Ghosts have more on their minds than sneaking through walls and spooking us, according to novelist Carson Faust.

“I often think of ghosts as just people with communication issues,” said Faust, who lives in St. Louis Park with husband Samuel Farrand. “It’s not that they’re trying to scare us. They’re stuck in one particular moment, a moment they have held onto after they’re gone. And those are not always the most pleasant things to carry, so they might not show up in the most pleasant ways.”

Faust, whose day job is working in philanthropy at the Northwest Area Foundation, has no personal experience with ghosts, but others in his family do. His grandmother Betty — to whom his novel “If the Dead Belong Here” is dedicated — once evicted some.

“She was with her partner for 50-some years and his parents didn’t like her — I think it was racism,” said Faust, who is two-spirit and an enrolled member of the Edisto Natchez-Kusso Tribe of South Carolina (he grew up in South Carolina and Mount Horeb, Wis.). “They had died but, if you ask my grandma, they were still in the house, stomping up the stairs at night and messing with the rocking chair. Eventually she said to them, ‘This is my house. You have to go.’ And they did.”

The ghosts in “If the Dead Belong Here” are more dangerous. In the opening chapters, young Laurel Taylor disappears, and her family members spend the rest of the book searching for her, with the help and sometimes hindrance of their late ancestors. Faust is matter-of-fact about those ancestors.

“In a lot of works of horror, ghosts are helping people who are alive survive the things that the ghosts could not.
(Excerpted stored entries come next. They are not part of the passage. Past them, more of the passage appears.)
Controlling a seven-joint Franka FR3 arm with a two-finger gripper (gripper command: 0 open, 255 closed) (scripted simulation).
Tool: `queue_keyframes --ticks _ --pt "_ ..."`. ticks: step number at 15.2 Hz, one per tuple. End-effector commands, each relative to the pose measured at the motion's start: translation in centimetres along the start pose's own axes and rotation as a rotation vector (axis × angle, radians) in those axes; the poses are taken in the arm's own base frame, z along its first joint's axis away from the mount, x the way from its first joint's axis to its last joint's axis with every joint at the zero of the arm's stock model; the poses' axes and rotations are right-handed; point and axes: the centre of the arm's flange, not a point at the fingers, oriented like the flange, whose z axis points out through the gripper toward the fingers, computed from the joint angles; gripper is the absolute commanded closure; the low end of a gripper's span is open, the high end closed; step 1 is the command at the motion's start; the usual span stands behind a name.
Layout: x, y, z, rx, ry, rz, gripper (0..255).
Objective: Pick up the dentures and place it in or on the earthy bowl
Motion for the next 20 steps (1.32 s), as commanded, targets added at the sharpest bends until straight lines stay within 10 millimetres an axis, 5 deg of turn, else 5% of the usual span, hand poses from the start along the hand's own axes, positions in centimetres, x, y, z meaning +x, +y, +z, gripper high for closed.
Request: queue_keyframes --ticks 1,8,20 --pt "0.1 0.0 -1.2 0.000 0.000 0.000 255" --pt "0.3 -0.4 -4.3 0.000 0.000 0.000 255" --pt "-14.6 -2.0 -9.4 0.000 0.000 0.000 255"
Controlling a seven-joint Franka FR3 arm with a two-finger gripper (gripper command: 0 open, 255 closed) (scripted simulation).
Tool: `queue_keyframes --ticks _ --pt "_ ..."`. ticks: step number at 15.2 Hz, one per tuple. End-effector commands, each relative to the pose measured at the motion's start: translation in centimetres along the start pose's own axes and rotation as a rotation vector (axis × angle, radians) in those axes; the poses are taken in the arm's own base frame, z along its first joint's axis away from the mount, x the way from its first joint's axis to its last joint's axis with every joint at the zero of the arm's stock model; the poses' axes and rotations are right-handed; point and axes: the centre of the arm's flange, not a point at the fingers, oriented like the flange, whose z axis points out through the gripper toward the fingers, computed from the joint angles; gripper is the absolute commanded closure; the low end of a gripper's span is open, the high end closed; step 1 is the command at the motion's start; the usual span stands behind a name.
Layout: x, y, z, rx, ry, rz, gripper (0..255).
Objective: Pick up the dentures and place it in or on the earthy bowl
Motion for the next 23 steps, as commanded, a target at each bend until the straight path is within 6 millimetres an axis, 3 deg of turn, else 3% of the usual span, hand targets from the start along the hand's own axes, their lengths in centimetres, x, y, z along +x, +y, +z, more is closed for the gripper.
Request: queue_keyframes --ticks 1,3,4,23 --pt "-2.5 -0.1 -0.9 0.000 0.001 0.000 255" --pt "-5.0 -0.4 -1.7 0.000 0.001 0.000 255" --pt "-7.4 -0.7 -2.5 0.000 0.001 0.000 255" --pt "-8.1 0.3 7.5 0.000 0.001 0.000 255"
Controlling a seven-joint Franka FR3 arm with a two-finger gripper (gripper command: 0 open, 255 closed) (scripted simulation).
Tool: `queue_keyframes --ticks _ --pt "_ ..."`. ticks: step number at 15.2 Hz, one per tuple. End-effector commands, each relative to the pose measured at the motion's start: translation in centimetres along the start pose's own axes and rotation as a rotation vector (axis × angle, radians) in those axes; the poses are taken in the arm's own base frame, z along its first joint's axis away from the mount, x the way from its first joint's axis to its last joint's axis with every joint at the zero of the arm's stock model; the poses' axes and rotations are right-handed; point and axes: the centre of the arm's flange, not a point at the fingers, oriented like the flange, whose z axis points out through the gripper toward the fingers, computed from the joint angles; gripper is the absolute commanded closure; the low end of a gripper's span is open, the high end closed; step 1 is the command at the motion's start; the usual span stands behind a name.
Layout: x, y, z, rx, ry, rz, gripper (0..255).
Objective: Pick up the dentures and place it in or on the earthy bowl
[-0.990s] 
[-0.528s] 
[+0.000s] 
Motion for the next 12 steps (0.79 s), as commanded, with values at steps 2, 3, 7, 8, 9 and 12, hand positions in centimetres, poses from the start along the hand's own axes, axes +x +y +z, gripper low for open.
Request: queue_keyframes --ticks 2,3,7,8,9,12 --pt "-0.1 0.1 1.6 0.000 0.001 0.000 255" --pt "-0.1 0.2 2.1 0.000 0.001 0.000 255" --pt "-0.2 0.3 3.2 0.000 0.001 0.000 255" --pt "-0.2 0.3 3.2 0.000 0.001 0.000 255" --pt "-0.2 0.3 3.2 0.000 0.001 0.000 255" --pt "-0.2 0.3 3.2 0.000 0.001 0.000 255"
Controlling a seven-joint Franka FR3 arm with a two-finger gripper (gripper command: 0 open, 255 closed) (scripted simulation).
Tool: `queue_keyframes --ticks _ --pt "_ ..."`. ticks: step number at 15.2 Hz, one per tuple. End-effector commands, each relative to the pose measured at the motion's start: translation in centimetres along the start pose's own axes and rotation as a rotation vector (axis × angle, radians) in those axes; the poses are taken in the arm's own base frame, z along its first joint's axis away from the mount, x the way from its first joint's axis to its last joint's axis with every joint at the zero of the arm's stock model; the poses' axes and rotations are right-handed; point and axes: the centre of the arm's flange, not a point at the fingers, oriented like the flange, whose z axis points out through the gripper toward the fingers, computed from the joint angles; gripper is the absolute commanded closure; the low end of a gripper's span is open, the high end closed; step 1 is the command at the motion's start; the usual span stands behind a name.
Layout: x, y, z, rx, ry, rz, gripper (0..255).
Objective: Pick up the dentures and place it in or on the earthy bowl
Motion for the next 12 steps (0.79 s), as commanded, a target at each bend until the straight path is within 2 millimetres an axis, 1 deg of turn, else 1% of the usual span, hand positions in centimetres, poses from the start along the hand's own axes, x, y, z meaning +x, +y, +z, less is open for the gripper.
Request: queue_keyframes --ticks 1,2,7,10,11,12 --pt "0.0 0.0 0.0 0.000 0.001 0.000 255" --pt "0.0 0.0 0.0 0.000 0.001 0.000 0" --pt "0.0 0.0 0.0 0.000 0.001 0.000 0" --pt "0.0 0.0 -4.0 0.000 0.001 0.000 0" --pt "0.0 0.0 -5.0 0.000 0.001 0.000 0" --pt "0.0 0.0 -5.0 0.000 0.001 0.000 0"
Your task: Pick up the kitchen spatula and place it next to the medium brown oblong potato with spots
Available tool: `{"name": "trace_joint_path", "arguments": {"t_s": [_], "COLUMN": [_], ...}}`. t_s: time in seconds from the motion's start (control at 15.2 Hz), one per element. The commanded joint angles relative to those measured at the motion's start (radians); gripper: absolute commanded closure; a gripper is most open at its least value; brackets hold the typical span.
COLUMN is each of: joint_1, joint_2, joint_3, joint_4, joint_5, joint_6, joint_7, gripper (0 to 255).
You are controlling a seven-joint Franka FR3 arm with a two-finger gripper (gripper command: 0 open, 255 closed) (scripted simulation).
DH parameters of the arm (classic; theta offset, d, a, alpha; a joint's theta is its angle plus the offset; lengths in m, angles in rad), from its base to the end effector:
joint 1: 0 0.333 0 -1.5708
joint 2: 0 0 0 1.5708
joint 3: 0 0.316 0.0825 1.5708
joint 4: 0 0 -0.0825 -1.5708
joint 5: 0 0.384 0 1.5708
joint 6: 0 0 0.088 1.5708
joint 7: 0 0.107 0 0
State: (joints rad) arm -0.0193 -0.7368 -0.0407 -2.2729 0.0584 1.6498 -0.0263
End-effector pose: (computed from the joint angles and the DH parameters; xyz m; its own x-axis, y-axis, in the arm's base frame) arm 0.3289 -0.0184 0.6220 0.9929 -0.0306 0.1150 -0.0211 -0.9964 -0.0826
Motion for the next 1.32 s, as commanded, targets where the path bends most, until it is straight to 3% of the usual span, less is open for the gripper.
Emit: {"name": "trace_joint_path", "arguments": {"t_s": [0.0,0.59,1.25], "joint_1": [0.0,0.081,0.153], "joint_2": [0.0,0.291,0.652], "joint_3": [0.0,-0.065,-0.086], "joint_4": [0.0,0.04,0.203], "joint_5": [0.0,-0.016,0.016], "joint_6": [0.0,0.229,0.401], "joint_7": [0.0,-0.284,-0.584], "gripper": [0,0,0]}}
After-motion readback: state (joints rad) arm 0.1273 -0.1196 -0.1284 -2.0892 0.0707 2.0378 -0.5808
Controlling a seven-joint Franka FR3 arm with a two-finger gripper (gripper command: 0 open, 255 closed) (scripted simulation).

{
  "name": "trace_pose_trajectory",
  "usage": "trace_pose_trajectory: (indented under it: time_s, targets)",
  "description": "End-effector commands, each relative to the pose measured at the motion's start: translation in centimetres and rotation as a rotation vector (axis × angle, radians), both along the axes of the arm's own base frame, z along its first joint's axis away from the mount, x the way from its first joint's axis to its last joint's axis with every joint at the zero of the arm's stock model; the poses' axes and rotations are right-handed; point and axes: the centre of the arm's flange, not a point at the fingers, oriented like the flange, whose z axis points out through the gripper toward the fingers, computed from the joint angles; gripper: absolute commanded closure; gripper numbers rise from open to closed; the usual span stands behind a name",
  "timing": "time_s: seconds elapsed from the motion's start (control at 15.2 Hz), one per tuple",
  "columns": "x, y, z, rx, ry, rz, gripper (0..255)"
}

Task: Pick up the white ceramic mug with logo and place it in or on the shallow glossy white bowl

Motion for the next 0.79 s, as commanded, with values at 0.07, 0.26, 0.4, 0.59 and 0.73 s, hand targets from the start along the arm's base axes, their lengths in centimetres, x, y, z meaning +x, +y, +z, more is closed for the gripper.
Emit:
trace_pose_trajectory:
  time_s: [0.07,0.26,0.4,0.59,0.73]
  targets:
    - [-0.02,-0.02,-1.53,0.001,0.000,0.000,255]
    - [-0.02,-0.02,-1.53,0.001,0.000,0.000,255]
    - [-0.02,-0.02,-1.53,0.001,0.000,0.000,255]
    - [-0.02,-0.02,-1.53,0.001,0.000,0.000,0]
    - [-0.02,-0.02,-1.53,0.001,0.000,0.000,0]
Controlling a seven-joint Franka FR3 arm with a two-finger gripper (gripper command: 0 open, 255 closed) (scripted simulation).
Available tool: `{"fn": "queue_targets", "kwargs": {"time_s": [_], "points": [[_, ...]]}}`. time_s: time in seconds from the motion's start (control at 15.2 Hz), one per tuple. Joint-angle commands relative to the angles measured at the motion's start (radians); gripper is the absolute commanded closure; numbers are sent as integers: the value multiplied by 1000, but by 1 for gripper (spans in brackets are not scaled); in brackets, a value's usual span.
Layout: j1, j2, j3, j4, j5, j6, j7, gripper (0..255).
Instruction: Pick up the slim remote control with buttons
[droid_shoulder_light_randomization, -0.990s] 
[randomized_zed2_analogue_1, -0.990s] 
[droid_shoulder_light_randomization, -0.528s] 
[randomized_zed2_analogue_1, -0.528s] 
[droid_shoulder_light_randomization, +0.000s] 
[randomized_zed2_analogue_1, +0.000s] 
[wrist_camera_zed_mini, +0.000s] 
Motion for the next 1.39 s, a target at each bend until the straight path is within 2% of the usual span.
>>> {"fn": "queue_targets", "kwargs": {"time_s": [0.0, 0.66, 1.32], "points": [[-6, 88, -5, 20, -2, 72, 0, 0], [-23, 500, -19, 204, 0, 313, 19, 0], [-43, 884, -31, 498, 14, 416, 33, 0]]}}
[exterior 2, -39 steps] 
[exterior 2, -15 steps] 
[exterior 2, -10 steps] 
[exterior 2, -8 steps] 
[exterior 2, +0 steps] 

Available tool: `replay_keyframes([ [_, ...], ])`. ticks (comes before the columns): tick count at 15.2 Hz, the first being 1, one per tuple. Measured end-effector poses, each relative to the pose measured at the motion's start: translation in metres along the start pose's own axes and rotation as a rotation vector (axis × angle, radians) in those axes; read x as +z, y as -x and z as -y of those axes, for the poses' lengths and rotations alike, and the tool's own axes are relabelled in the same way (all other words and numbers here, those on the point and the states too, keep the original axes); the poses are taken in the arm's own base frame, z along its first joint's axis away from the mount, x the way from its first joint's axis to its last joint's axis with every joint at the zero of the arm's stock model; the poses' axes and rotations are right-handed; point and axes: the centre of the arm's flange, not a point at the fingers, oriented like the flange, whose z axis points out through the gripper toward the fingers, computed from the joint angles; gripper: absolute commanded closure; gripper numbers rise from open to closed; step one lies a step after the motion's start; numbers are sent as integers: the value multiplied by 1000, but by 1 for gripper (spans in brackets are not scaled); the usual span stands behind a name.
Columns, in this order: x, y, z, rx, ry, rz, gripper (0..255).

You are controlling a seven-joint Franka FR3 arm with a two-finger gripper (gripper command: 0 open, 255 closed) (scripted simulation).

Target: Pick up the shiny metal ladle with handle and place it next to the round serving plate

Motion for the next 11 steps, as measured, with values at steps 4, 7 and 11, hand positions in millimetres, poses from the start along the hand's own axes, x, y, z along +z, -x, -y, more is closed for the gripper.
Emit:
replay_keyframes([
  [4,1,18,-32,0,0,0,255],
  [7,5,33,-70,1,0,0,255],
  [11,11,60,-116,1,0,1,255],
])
That’s where I operate from,” said Faust, 32. “It has everything to do with rebirth, which is what I think a ghost is: a consciousness that carries on after scientific death occurs.”

That belief is similar to a mentor of Faust’s, Minnesota Book Award-winning writer Mona Susan Power, who has said of a book about ghosts she’s currently writing, “Each of them has a problem in their past that they haven’t addressed, and certainly not healed.”

Faust’s novel began as a master’s degree thesis at Minnesota State University, Mankato. Faust graduated in 2019, with a manuscript about one-fourth the length of its current 391 pages. Since school, he has been working on the book, reaching out to publishers and signing with agent Annie Hwang, whom he contacted after noticing she represented a writer he’d met in grad school, Sequoia Nagamatsu.